» **Supplied information**:

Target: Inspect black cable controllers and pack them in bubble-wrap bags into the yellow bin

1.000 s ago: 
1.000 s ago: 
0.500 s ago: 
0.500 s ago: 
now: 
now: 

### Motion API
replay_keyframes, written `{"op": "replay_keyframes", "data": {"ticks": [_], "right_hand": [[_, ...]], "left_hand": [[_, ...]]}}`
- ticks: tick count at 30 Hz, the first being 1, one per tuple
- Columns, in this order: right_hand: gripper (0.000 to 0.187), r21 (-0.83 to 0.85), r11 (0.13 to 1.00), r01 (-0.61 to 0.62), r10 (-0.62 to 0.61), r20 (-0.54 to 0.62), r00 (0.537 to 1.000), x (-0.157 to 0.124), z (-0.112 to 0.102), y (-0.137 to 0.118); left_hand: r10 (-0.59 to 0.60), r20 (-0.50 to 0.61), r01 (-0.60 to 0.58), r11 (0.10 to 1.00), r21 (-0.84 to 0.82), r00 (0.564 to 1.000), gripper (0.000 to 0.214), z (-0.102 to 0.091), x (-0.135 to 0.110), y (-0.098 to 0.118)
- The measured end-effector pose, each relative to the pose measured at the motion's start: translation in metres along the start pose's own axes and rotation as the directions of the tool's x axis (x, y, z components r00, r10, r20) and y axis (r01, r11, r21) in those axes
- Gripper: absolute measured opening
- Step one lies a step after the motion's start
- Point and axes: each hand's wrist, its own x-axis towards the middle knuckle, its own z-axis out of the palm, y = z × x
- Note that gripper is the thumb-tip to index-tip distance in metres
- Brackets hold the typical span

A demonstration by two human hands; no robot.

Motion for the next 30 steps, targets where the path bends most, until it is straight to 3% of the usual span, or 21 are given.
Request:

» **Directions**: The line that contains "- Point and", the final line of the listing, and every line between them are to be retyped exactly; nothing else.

» **Answer section**:
- Point and axes: each hand's wrist, its own x-axis towards the middle knuckle, its own z-axis out of the palm, y = z × x
- Note that gripper is the thumb-tip to index-tip distance in metres
- Brackets hold the typical span

A demonstration by two human hands; no robot.

Motion for the next 30 steps, targets where the path bends most, until it is straight to 3% of the usual span, or 21 are given.
Request:

The exercise is done, with nothing left to add.